Questi sono fatti risaputi, ma applicare queste conoscenze non sempre è facile.

Gordon e la sua indistruttibile Harley Davidson Superglider Afrika Korps 1340 cc FXR con telaio al cromo-molibdeno del 1988 che sostituisce la Honda Kawahulk

Alex sta facendo saldare il telaio del "Mostro" da un esperto di via Imbonati,16: Saldatura Moderna.
Il suo non è un problema di costi e di convenienza, ma uno stile di vita.
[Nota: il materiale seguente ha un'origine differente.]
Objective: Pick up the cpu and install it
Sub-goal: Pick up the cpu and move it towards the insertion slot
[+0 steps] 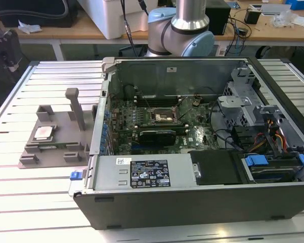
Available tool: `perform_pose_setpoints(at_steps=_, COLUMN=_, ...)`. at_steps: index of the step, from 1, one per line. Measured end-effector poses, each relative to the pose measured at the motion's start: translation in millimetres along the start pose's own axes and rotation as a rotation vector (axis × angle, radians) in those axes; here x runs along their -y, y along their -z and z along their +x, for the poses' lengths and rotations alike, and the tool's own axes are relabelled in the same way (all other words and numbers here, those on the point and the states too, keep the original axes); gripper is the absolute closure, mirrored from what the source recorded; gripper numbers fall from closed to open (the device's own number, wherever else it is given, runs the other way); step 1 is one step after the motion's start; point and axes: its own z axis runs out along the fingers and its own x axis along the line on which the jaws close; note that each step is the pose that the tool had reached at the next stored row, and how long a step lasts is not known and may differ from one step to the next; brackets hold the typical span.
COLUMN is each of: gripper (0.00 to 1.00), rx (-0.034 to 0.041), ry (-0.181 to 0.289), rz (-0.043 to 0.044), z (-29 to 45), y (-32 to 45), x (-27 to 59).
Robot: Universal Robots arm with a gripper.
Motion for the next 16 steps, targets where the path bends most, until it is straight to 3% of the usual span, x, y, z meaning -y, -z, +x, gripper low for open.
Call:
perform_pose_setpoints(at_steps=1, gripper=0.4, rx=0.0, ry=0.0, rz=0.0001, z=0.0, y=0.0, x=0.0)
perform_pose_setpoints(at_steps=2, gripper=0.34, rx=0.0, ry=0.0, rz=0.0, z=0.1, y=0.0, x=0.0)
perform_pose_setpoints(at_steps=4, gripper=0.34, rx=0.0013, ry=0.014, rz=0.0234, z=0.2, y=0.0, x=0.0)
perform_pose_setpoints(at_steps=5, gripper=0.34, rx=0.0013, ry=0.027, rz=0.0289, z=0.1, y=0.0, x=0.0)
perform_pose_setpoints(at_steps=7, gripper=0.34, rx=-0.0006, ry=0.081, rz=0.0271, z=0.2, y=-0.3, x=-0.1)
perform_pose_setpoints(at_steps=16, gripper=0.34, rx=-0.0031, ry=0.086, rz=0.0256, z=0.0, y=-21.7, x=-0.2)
Lui vive in una realtà alla Mad Max, dove le risorse sono quello che sono e tutto va riparato o adattato perché nell'epoca post-atomica bisogna fare quello che si può per sopravvivere e per continuare a poter disporre di mezzi su ruote con motori a combustione interna.

Serbatoio tappezzato mimetico in memoria della Volpe del Deserto

Parafango ricoperto da tessuto mimetico

Alex è un pacifista: <Mettete dei fiori nei vostri cannoni>
Non è un Harley da guerra, ma un mezzo esclusivo...

... che ogni tanto ha bisogno di un "aiutino" per partire

E via verso nuove avventure!

Aggiornamento del 12 maggio 2015
Come ogni supereroe, anche Gordon accorre per salvare coloro che versano in condizione di difficoltà, o di bisogno.
Questa mattina è arrivata una chiamata di un amico che è rimasto fermo per strada con la motocicletta; immediatamente Alex si rende operativo, attacca il carrellino porta-moto al suo mezzo "militare" va a fare colazione al Melaverde, dove lo incontro. 
Il tutto accade giusto in tempo per farmi somministrare da questo guru indigeno la dose giornaliera di pensiero positivo e giovialità.

Bianca in una foto-ricordo con l'Ultimo Samurai 

Prima cosa, impostare il navigatore GPS e prepararsi all'operazione di salvataggio

Tra tante cose allegre, Gordon mi ha raccontato di un amico cineoperatore che recentemente s'è abbandonato alla depressione. 
Non lavorare e trovarsi in difficoltà è brutto, ma non bisogna isolarsi. Se si comprende che tanta gente è nelle stesse condizioni, si riesce a comprendere meglio che l'insuccesso o il periodo difficile non dipende dalle azioni del singolo, ma da una congiuntura economica generalizzata. Condividere le proprie esperienze, anche se negative, può aiutarci a vedere i problemi sotto un'altra ottica.
Molte volte bisogna trovare il coraggio anche per chiedere aiuto, o aprirsi agli altri.

Un po' Samurai, un po' gladiatore.

 Chi meglio di Gordon si merita la splendida maglietta di Tony Graffio come attestato di stima e coraggio nell'affrontare la battaglia che ogni giorno si combatte in ogni strada ed in ogni casa?

La maglietta di Tony Graffio, per Gordon è di colore giallo

Ultimi preparativi prima di partire per la missione

Per chi s'è trovato ad affrontare la furia dell'oceano in tempesta, o l'immensità del deserto, non c'è motivo d'arrendersi alle difficoltà che si incontrano in città.
Chi sa d'avercela fatta in passato, ha un motivo concreto per non farsi spaventare dalle mille controversie e seccature che bisogna affrontare quotidianamente in una società complessa ed assurda come quella in cui viviamo. Stavo per dire "nostra", ma come ci si può identificare in una società come questa?
Da parecchi anni Gordon recupera le moto ad amici, o a chi lo contatta, non chiede un compenso, lui lo fa per far capire agli altri che bisogna immettere in questo mondo dell'energia positiva, in modo che si possa diffondere questa vibrazione indispensabile alla vita e che ci possa tornare indietro qualcosa di buono, a tutti.

Non è poi difficile diventare un supereroe. Che la forza sia con te, Alex.